Segment Start: Source data
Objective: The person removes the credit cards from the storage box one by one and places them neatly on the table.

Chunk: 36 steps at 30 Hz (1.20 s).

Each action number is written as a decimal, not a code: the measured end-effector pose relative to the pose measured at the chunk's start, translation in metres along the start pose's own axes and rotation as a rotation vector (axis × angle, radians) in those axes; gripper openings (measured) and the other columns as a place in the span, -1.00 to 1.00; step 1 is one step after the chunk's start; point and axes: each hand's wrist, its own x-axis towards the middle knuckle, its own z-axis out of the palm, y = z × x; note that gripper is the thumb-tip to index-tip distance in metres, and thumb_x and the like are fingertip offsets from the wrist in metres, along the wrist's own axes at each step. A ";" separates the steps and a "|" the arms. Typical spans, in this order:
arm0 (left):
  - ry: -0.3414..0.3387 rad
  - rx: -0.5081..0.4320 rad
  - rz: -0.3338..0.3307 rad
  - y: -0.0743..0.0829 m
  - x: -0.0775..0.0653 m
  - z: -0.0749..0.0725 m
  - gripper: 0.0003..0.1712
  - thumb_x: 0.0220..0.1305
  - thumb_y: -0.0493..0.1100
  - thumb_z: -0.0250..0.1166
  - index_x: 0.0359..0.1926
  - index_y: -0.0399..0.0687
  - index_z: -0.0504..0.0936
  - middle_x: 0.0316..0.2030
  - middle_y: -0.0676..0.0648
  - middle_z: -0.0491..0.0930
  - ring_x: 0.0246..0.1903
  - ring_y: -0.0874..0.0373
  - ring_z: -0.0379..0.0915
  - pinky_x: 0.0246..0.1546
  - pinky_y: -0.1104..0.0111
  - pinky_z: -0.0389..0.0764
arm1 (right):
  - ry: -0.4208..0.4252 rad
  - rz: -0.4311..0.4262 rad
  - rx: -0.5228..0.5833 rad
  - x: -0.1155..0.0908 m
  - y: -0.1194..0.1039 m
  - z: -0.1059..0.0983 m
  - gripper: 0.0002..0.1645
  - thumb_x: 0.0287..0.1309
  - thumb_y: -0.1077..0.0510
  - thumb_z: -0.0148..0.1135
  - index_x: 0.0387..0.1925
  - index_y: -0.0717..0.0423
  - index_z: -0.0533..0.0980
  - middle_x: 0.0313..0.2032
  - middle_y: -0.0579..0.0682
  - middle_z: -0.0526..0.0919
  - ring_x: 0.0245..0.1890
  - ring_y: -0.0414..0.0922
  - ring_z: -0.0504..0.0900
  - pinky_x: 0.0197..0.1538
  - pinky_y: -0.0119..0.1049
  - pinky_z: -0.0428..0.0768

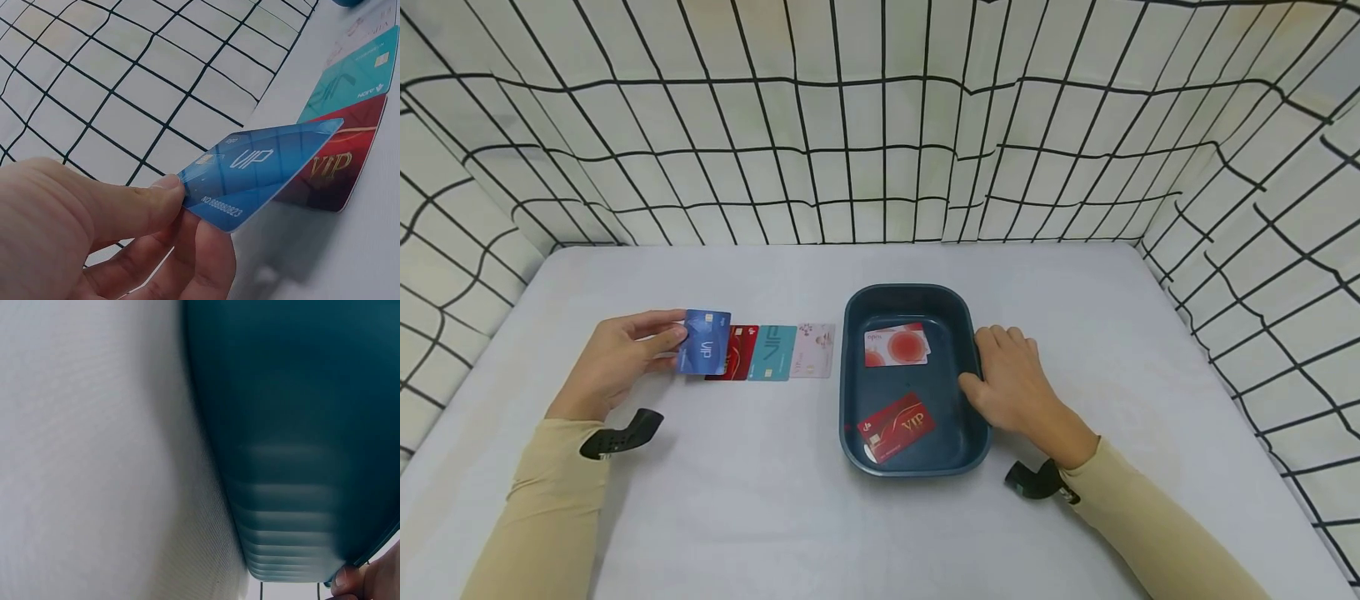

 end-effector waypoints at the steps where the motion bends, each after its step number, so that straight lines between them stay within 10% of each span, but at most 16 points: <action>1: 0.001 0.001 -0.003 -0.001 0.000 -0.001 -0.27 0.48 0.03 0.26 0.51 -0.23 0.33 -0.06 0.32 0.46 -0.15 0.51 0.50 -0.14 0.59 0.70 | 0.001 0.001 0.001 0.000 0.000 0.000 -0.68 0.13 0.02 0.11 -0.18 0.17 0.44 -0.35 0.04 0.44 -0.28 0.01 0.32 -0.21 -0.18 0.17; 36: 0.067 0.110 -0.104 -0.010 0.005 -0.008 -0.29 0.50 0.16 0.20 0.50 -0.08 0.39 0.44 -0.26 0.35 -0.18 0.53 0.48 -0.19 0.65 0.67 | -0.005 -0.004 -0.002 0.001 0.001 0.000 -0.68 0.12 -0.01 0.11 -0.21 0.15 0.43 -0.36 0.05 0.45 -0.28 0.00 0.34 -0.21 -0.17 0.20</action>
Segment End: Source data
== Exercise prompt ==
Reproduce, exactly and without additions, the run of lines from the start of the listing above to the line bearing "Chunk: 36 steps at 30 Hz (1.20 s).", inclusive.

== Output below ==
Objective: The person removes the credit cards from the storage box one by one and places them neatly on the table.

Chunk: 36 steps at 30 Hz (1.20 s).

This output is now finished.